Heart Decompensation, Acute Treatment Options in Pittsburgh, Pennsylvania

If you're searching for Heart Decompensation, Acute treatment in Pittsburgh, participating in a clinical research study may provide access to innovative approaches under expert medical supervision. This study is actively recruiting participants in Pittsburgh and surrounding areas.

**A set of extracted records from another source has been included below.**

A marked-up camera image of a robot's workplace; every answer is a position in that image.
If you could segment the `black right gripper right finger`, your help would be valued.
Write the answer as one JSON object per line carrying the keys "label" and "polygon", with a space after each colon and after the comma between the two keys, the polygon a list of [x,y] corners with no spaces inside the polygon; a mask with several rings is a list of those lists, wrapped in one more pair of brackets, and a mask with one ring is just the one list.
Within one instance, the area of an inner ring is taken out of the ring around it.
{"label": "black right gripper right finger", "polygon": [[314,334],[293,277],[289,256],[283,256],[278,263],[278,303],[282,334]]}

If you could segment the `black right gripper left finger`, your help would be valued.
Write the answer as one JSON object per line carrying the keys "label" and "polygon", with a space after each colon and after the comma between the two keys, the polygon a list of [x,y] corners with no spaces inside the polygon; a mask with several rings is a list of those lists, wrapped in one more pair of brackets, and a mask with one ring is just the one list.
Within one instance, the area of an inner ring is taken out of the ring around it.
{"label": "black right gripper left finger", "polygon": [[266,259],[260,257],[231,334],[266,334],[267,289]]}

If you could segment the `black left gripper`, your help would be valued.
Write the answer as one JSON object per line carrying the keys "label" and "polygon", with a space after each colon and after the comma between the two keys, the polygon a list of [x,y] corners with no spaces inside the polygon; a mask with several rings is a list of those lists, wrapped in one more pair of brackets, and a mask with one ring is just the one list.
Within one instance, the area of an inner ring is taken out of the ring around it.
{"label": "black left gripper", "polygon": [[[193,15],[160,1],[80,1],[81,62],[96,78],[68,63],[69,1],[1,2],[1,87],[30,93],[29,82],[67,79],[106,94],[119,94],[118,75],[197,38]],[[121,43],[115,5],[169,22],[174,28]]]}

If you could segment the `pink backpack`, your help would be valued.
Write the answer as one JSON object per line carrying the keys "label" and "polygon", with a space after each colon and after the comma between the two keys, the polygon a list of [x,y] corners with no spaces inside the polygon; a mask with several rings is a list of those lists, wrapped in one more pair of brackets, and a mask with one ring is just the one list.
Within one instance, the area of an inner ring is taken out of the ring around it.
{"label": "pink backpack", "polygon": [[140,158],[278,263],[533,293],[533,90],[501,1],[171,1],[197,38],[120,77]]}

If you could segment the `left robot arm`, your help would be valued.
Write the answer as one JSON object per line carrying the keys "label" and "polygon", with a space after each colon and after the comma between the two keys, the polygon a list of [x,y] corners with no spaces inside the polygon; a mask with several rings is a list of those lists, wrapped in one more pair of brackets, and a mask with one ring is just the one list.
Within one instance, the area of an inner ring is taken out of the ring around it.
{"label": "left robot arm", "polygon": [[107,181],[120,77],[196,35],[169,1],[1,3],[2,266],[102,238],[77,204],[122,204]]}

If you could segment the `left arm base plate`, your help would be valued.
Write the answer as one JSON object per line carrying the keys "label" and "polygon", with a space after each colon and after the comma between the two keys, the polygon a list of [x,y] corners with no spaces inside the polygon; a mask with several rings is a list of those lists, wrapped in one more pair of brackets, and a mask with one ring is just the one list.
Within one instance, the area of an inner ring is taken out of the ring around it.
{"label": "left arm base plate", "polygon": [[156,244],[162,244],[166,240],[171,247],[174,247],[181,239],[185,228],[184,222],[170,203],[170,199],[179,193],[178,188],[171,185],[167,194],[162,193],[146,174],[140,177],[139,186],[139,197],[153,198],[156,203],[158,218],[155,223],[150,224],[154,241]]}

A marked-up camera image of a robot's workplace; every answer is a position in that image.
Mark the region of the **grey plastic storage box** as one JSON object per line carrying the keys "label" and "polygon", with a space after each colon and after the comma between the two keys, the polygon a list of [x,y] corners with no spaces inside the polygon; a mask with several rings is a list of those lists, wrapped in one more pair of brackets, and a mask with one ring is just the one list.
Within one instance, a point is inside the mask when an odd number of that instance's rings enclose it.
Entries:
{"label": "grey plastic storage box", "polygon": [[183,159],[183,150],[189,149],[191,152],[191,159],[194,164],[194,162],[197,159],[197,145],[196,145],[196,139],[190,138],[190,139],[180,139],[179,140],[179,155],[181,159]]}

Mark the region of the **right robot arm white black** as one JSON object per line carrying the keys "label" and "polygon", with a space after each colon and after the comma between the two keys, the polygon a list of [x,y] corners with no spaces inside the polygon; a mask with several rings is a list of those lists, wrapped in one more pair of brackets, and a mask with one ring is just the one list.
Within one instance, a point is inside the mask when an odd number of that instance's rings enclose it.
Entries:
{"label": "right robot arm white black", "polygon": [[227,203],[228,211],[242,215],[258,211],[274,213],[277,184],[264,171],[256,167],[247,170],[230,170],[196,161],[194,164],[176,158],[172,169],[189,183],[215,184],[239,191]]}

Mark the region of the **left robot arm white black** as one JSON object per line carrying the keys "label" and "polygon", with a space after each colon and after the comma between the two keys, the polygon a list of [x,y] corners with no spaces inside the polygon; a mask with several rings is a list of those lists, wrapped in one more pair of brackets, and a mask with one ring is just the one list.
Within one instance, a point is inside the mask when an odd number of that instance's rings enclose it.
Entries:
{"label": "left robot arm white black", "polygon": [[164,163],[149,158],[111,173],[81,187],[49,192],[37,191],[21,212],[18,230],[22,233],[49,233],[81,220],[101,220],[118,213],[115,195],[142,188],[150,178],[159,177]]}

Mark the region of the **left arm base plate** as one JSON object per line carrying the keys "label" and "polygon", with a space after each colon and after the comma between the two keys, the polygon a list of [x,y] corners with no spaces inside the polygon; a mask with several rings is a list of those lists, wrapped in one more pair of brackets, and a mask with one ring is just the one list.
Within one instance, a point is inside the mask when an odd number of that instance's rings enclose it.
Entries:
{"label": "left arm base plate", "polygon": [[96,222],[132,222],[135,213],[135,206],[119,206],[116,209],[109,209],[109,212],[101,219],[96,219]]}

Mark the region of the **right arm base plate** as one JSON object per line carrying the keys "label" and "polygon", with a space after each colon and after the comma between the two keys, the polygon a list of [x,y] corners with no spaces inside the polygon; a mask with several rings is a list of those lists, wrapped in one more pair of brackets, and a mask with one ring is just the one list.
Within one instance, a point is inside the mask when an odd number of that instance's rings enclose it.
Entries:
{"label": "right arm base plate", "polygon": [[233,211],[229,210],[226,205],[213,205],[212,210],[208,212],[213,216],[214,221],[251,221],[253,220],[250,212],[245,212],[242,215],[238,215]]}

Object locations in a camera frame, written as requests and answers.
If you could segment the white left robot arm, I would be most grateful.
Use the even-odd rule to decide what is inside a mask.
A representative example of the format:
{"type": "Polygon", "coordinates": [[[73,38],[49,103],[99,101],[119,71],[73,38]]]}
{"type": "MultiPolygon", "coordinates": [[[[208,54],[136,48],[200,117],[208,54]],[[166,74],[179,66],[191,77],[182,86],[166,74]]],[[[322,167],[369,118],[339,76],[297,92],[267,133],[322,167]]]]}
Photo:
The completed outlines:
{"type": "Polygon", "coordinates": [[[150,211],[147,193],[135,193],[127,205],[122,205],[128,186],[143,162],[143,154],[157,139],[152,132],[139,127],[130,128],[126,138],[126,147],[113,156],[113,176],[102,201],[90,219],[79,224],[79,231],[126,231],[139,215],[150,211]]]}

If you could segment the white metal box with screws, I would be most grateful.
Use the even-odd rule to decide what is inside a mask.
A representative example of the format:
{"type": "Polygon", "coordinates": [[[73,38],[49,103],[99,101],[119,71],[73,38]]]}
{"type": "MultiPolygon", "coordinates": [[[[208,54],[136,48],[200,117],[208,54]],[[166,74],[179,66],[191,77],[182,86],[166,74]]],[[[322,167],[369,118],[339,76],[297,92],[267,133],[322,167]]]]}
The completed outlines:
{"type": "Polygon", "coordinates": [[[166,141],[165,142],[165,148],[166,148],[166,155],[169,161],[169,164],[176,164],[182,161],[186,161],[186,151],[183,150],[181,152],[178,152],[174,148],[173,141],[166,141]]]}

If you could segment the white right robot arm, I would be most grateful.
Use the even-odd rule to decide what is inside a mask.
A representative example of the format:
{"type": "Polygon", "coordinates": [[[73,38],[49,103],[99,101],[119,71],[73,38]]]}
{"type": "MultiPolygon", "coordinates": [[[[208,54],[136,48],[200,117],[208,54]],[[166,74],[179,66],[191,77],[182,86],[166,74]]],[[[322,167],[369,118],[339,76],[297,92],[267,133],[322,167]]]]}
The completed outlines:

Clinical trials offer participants the opportunity to receive cutting-edge treatments while contributing to medical research that may help future patients with Heart Decompensation, Acute. All study-related care is provided at no cost to participants.

Local Sites
1 locations in Pennsylvania
Now Enrolling
Up to 588 participants
Quick Start
Screening available now

Why Consider a Clinical Trial for Heart Decompensation, Acute?

Potential Benefits

  • Access to new treatment approaches before public availability
  • Close monitoring by experienced medical professionals
  • Study-related care provided at no cost
  • Contribute to medical research for Heart Decompensation, Acute

What to Expect

  • Initial screening to determine eligibility
  • Regular check-ups and monitoring visits
  • Possible compensation for time and travel
  • You can withdraw at any time

Frequently Asked Questions About This Heart Decompensation, Acute Study

Important Clinical Trial Information

This information is provided for educational purposes and does not constitute medical advice. Clinical trial participation involves potential risks and benefits. Eligibility requirements apply and will be assessed during the screening process.

Study identifier: NCT06921603. For complete study details, visit ClinicalTrials.gov. Always consult with your healthcare provider before making decisions about your medical care or participating in clinical research.